Lucien leaned back in his chair. “Ah. Francesca, then,” he said with finality. Of course. Only his lover could have the power to make Ian this distracted. The passionate flash in Ian’s eyes confirmed his guess. Lucien waited patiently, knowing that Ian would eventually get to the point if given the opportunity. Ian had become one of the most powerful, wea
lthy men in the world because of his singular focus. If he’d come here to speak to Lucien about something, he’d get to it. Eventually.
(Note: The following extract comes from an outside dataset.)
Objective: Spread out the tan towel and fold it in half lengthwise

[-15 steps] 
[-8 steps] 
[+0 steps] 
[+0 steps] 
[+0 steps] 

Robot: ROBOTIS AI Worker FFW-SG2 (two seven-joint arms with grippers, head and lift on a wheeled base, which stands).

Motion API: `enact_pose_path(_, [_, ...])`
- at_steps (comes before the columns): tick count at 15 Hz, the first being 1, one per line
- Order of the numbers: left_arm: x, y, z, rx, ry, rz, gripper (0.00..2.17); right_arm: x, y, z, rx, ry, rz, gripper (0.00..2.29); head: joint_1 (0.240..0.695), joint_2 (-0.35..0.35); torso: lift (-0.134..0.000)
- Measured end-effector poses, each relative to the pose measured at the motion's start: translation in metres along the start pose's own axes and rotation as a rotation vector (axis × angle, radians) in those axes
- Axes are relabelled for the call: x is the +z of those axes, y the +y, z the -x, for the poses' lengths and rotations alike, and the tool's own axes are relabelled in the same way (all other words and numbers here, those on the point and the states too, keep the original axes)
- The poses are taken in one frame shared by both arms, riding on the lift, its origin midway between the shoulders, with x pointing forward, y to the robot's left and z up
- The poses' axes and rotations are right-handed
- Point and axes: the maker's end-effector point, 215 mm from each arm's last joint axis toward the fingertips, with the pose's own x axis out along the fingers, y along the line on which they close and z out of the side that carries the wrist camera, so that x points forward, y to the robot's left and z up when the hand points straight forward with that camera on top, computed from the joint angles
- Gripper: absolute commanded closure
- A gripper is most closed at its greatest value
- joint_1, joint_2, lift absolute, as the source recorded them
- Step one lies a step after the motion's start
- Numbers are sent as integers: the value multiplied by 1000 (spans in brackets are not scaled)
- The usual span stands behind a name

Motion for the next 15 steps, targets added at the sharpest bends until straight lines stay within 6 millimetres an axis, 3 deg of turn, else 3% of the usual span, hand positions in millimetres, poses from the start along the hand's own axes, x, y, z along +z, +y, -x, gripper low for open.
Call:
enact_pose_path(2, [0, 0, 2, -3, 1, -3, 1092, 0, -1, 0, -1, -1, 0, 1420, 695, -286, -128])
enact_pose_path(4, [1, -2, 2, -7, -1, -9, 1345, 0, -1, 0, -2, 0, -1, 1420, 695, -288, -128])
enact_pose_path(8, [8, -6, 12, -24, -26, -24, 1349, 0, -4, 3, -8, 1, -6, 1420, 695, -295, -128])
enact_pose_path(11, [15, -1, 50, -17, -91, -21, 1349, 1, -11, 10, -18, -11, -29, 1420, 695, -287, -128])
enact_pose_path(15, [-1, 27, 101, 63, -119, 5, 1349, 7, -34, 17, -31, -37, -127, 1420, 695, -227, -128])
He began to wonder about that, however, when Ian continued to sit in morose silence.
“I’ve been considering asking Francesca to marry me. In fact, I’m more than considering it. I plan to choose her ring tomorrow,” Ian said abruptly, his crisp, British-accented voice somehow not matching his almost tangible tension.
Lucien blinked. “That’s wonderful.”
“You’re surprised, aren’t you,” Ian stated, studying him from beneath a brooding brow.
“No. I know how much you two love each other. It’s a wonderful thing to witness, seeing you and Francesca together.” He didn’t flinch under Ian’s laser-like stare.
“You’re telling the truth, but still . . . you doubt that I could make a commitment like that. Deep down, you thought you and I were alike in that way.”
Lucien grinned. “I have no idea what you’re talking about.”
Ian gave him a droll glance and stood, pacing in front of the desk and reminding Lucien very much of a trapped tiger. “We both like women, but neither of us has ever been the settling type. What about that woman—Zoe Charon? You were serious about her last year. But when her manager offered her a promotion in Minneapolis you let her go without a second glance.”
“That’s not true. I glanced.”
Ian gave him a skeptical look, but Lucien didn’t blanch. He had hesitated about letting Zoe Charon walk away last winter. He’d liked her a lot. But in the end, there was always an unavoidable rift between him and intimacy. Now more than ever.
“What has my past experience with women got to do with the fact that you’re considering asking Francesca to marry you?” Lucien wondered.
“Nothing, of course,” Ian said. He unbuttoned his suit jacket, fell again into one of the chairs, and crossed long legs. “It’s just that . . . I have never once in my life considered myself to be the marrying type. I’d assumed the same thing about you. Perhaps I was wrong?”